Exercise instructions - Please repeat the lines below exactly. Begin with the line containing "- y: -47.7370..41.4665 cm" and go on through the line containing "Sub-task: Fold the".

═══ Data shown

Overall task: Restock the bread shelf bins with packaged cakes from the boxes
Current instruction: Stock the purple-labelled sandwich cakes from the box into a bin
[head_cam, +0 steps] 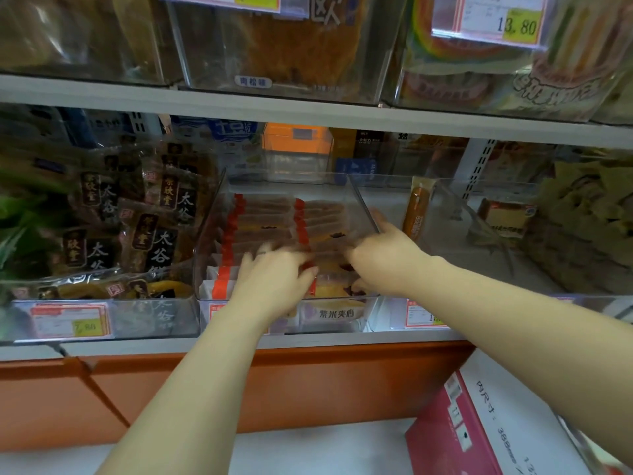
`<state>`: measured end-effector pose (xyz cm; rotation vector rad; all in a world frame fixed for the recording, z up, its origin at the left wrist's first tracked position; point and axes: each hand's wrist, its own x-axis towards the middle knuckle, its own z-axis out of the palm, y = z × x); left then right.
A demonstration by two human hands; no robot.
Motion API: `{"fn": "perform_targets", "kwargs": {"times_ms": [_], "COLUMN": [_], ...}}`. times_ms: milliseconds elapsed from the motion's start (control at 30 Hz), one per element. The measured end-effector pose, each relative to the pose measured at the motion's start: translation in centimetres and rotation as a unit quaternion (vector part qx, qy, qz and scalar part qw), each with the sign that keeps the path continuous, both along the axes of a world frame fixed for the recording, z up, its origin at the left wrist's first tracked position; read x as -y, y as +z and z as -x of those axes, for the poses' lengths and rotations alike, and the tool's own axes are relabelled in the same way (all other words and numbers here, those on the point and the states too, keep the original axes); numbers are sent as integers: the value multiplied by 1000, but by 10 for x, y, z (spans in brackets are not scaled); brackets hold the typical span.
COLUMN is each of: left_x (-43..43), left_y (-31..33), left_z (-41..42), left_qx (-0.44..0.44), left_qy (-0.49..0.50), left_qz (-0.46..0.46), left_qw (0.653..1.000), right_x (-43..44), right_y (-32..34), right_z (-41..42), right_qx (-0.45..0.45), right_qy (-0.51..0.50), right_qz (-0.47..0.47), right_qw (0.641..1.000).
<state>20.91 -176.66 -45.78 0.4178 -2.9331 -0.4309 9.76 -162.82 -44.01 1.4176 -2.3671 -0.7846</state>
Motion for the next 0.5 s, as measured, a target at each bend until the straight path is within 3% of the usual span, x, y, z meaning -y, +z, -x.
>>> {"fn": "perform_targets", "kwargs": {"times_ms": [100,233,367,500], "left_x": [-1,-3,-4,0], "left_y": [1,6,-2,-8], "left_z": [-1,1,0,-1], "left_qx": [65,68,34,34], "left_qy": [1,5,-1,-2], "left_qz": [15,47,28,11], "left_qw": [998,997,999,999], "right_x": [2,0,4,17], "right_y": [-6,7,14,6], "right_z": [0,-4,4,8], "right_qx": [2,43,144,174], "right_qy": [-18,-3,-43,-61], "right_qz": [-55,-89,-51,-11], "right_qw": [998,995,987,983]}}
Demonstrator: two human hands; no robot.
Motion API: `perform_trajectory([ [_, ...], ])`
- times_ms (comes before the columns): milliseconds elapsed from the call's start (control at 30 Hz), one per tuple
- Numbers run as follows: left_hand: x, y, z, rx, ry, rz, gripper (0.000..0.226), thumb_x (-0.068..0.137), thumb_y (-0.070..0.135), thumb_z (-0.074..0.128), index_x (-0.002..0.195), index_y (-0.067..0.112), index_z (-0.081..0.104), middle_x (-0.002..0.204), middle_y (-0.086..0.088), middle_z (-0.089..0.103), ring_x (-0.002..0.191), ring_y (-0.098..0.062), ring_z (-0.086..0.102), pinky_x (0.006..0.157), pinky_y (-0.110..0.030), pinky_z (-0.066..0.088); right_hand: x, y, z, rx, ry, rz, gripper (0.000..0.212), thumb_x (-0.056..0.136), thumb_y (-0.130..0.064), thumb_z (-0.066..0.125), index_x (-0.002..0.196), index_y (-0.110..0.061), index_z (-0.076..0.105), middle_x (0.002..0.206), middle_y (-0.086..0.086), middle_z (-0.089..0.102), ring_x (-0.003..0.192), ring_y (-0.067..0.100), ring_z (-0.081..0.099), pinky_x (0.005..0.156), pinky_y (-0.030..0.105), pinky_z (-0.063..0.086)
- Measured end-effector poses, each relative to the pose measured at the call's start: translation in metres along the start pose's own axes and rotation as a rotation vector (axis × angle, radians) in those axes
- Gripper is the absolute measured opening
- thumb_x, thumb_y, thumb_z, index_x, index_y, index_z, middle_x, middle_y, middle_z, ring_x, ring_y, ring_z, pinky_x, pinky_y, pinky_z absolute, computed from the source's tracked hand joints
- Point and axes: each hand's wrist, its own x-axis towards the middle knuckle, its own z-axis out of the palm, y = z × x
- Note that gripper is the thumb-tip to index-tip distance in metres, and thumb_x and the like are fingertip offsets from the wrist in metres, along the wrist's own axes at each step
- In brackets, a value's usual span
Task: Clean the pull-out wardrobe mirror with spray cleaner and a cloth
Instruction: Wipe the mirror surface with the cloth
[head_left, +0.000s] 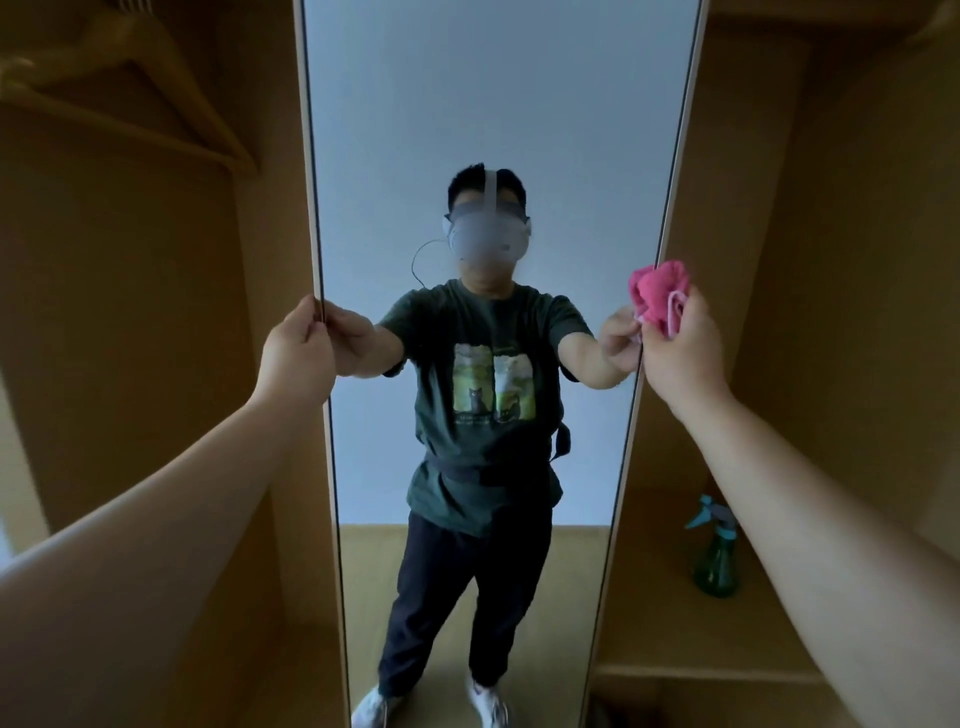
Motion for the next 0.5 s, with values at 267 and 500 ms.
perform_trajectory([
  [267,-0.004,-0.018,-0.007,0.061,-0.082,0.079,0.025,0.101,0.005,0.039,0.113,0.008,0.06,0.095,-0.009,0.061,0.095,-0.018,0.059,0.083,-0.024,0.05,-0.012,0.014,0.009,-0.046,0.047,0.032,0.038,0.095,-0.018,0.057,0.132,-0.017,0.048,0.123,0.004,0.06,0.113,0.019,0.059,0.095,0.033,0.049],
  [500,0.004,-0.035,-0.012,0.046,-0.147,0.124,0.027,0.101,0.005,0.04,0.125,0.006,0.053,0.094,-0.001,0.059,0.093,-0.016,0.064,0.059,-0.004,0.049,-0.03,0.02,0.015,-0.059,0.081,0.1,0.036,0.095,-0.018,0.058,0.129,-0.017,0.05,0.122,0.004,0.059,0.113,0.021,0.058,0.096,0.035,0.048],
])
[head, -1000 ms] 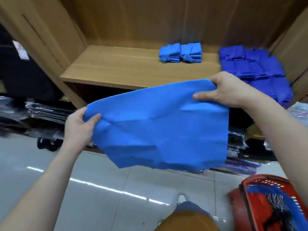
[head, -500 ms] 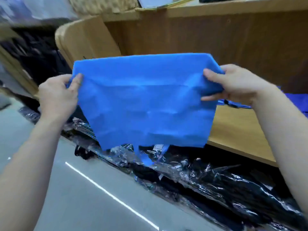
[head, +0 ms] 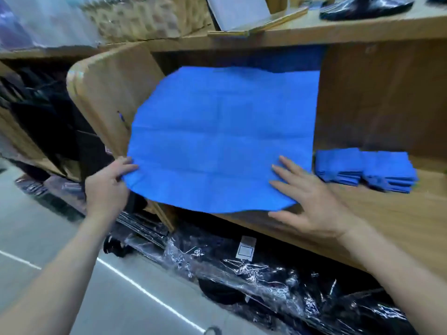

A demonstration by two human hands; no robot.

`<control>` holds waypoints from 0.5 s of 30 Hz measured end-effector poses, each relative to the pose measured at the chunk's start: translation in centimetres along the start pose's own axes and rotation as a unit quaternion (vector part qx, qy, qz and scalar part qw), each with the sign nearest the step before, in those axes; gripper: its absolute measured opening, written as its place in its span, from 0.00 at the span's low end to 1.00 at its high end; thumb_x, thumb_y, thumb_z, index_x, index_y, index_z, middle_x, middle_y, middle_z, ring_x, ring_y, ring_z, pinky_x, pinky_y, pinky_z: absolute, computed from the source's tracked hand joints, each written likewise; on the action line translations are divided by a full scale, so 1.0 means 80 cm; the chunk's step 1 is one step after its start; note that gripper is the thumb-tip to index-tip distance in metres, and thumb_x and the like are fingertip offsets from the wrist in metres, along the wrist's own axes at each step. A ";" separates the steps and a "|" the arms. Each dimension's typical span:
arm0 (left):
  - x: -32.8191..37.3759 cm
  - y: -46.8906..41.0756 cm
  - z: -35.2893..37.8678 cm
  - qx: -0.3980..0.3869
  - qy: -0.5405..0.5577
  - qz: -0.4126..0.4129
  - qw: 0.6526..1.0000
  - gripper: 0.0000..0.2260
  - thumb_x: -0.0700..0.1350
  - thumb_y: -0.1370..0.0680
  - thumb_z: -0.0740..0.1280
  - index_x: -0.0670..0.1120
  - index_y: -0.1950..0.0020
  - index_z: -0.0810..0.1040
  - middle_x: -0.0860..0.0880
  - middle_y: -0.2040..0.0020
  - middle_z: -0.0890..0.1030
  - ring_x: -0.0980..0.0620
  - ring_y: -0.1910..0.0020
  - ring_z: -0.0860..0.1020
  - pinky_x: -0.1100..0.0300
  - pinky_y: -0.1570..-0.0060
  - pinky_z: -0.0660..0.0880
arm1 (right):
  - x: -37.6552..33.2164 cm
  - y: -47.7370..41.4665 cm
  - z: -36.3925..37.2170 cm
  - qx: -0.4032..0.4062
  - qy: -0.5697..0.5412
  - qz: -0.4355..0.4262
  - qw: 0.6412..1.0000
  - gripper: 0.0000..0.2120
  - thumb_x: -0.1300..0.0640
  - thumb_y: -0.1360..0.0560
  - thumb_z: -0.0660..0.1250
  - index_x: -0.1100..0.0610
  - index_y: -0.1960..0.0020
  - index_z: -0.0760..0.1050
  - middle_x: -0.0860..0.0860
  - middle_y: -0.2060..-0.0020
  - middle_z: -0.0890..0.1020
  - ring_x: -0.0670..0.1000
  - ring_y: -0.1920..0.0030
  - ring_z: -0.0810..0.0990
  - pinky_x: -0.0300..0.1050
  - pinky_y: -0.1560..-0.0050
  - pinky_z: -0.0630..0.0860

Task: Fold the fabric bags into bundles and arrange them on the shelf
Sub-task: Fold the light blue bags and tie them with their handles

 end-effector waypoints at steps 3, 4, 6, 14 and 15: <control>-0.001 0.006 0.095 -0.182 -0.135 0.088 0.970 0.19 0.34 0.30 0.61 0.44 0.45 0.84 0.45 0.37 0.80 0.45 0.37 0.78 0.60 0.36 0.70 | 0.044 0.026 0.093 -0.251 -0.006 0.188 0.950 0.62 0.14 0.43 0.34 0.52 0.24 0.64 0.48 0.22 0.53 0.43 0.24 0.38 0.53 0.23 0.46; 0.000 0.007 0.115 -0.231 -0.149 0.112 0.955 0.20 0.34 0.31 0.60 0.45 0.44 0.84 0.47 0.36 0.79 0.45 0.36 0.77 0.55 0.37 0.72 | 0.051 0.030 0.104 -0.267 -0.011 0.230 0.936 0.63 0.14 0.46 0.31 0.48 0.23 0.61 0.46 0.22 0.51 0.40 0.25 0.38 0.51 0.23 0.41; -0.004 -0.005 0.140 -0.295 -0.141 0.122 0.937 0.23 0.29 0.32 0.61 0.45 0.43 0.84 0.50 0.33 0.77 0.48 0.32 0.74 0.55 0.35 0.69 | 0.063 0.025 0.114 -0.242 -0.039 0.299 0.922 0.58 0.15 0.45 0.28 0.41 0.25 0.61 0.42 0.22 0.53 0.38 0.25 0.43 0.57 0.24 0.41; 0.011 -0.010 0.249 -0.447 -0.146 0.289 0.834 0.39 0.80 0.34 0.33 0.69 0.25 0.46 0.53 0.20 0.46 0.51 0.21 0.45 0.46 0.25 0.48 | 0.043 0.023 0.133 -0.261 0.079 0.362 0.891 0.48 0.19 0.42 0.25 0.34 0.24 0.39 0.45 0.21 0.40 0.44 0.23 0.37 0.49 0.25 0.39; 0.011 -0.008 0.256 -0.446 -0.146 0.299 0.831 0.37 0.79 0.35 0.30 0.71 0.27 0.41 0.55 0.20 0.42 0.52 0.21 0.41 0.46 0.25 0.45 | 0.042 0.031 0.135 -0.253 0.088 0.368 0.890 0.45 0.19 0.40 0.25 0.33 0.25 0.37 0.44 0.22 0.38 0.43 0.24 0.34 0.48 0.25 0.37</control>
Point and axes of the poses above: each hand's wrist, its own y-axis away from the middle knuckle, its own z-axis out of the palm, x = y × z, the point moved 9 cm from there along -y, towards the middle knuckle
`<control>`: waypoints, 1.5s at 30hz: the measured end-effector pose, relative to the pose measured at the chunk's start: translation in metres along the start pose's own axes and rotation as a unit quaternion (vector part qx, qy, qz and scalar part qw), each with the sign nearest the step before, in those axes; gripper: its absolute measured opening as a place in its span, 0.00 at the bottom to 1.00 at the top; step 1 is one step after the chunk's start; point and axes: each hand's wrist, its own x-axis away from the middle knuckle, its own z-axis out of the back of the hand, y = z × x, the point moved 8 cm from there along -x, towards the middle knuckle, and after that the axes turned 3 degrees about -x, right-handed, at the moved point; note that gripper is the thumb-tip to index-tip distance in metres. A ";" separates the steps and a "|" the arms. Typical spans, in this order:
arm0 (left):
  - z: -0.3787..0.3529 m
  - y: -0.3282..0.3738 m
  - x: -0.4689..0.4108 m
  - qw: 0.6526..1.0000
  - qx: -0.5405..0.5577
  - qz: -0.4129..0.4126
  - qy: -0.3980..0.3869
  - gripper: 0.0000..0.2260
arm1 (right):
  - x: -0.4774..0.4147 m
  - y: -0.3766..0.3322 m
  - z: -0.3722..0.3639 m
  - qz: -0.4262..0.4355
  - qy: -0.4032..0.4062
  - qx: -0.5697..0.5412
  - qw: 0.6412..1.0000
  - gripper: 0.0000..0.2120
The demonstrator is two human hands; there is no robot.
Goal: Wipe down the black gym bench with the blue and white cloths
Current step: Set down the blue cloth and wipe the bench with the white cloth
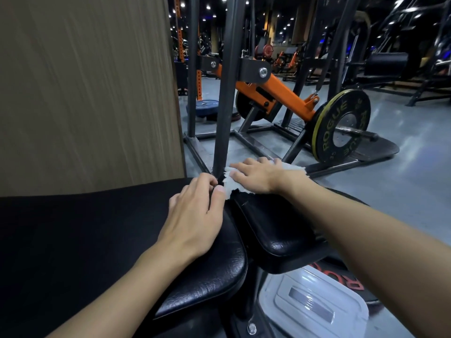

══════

Solution for this problem -
  - y: -47.7370..41.4665 cm
  - z: -36.3925..37.2170 cm
  - qx: -0.4032..0.4062
  - qy: -0.5697..0.5412
  - qz: -0.4355..0.4262
  - qw: 0.6412..1.0000
  - gripper: 0.0000..0.2120
  - thumb_x: -0.1300..0.0640
  - thumb_y: -0.1360..0.0560
  - thumb_z: -0.0660..0.1250
  - index_x: -0.1100..0.0610
  - index_y: -0.1960..0.0020
  - index_z: -0.0760..0.1050
  - middle_x: -0.0860..0.0860
  - middle_y: -0.2060..-0.0020
  - middle_z: -0.0890..0.1020
  - ring_x: -0.0670..0.1000
  - ring_y: -0.1920..0.0030
  - ring_z: -0.0810..0.0990
  - pinky_x: -0.0300..0.1050
  - pinky_y: -0.1560..-0.0050
  - pinky_z: -0.0630..0.0860

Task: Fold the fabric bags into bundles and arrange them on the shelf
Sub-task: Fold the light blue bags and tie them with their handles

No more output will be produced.